The truth is that the party is a catch-22, really. Their first Christmas together, after… everything, they didn’t go, and Quentin worked himself into a a guilt spiral over it. Last year, they went and it set off a panic attack in the rental car afterwards. But maybe it’ll be different this year. 

And, actually, it is. This is mostly due to Quentin deciding to be babysitter for the night. Eliot has to laugh, watching him on the floor with his cousins’ kids, teaching them Muggle card tricks. It’s funny and endearing as hell, and if it aches somewhere deep in his chest because he remembers Quentin teaching Teddy the same thing - and also teaching Teddy how to cheat at cards, then laughing when their twelve-year-old proceeded to scam the hell out of Eliot - that’s all right. 

It’s like that sometimes, Eliot’s come to understand. And maybe, one day… 

Their lives are so not suited to children, and they themselves are too fucked up, still, for it. But watching Quentin with the kids, something in Eliot says _someday,_ and he thinks of the ring hidden in with his jewelry back home. Yeah, someday.

“Doesn’t it bother you, having a boyfriend who spends his time playing with children?” 

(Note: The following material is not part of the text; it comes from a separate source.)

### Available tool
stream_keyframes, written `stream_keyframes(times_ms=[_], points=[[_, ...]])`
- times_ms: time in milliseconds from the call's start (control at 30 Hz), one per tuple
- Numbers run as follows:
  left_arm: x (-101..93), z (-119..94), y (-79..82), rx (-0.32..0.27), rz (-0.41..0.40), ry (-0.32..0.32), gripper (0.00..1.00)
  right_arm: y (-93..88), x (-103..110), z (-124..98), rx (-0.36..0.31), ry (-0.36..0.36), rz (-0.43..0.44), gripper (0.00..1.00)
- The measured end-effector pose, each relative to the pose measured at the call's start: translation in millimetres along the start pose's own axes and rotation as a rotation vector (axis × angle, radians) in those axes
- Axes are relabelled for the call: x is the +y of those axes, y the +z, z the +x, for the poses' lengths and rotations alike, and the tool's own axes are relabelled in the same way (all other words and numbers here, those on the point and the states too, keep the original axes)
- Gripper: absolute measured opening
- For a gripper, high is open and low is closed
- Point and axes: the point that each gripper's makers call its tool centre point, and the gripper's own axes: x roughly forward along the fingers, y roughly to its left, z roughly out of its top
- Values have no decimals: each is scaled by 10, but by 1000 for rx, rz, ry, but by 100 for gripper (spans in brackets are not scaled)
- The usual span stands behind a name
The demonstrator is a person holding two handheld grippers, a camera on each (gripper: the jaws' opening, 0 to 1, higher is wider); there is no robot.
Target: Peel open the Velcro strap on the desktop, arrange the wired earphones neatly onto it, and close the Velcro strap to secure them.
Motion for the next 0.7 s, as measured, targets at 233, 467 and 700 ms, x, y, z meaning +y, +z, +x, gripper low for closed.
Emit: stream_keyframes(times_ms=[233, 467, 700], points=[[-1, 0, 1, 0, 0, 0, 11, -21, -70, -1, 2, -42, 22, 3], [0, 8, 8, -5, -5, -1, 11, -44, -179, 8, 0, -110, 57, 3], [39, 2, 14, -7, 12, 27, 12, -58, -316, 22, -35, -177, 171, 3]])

“Hello, Molly, how are you?” Eliot says, turning to Quentin’s stepmother with his best Brakebills King bitch smile. Eliot is, occasionally, willing to give Carla the benefit of the doubt that she _thinks_ she’s helping her son by lecturing him half to death. Molly is a different story. “No, it doesn’t bother me at all. Seems like a win for everyone, really. Quentin’s cousins know an adult is watching the kids, the kids and Q enjoy themselves, I enjoy seeing him happy. What’s your problem with it?” 

“He’s barely an adult,” Molly mutters. Eliot ignores her, because he tries to behave around Quentin’s Muggle relatives and sometimes ignoring is the best he can do on that score. But, you know, if she trips on her way out of the den, that throw rug was a little rumpled, totally natural.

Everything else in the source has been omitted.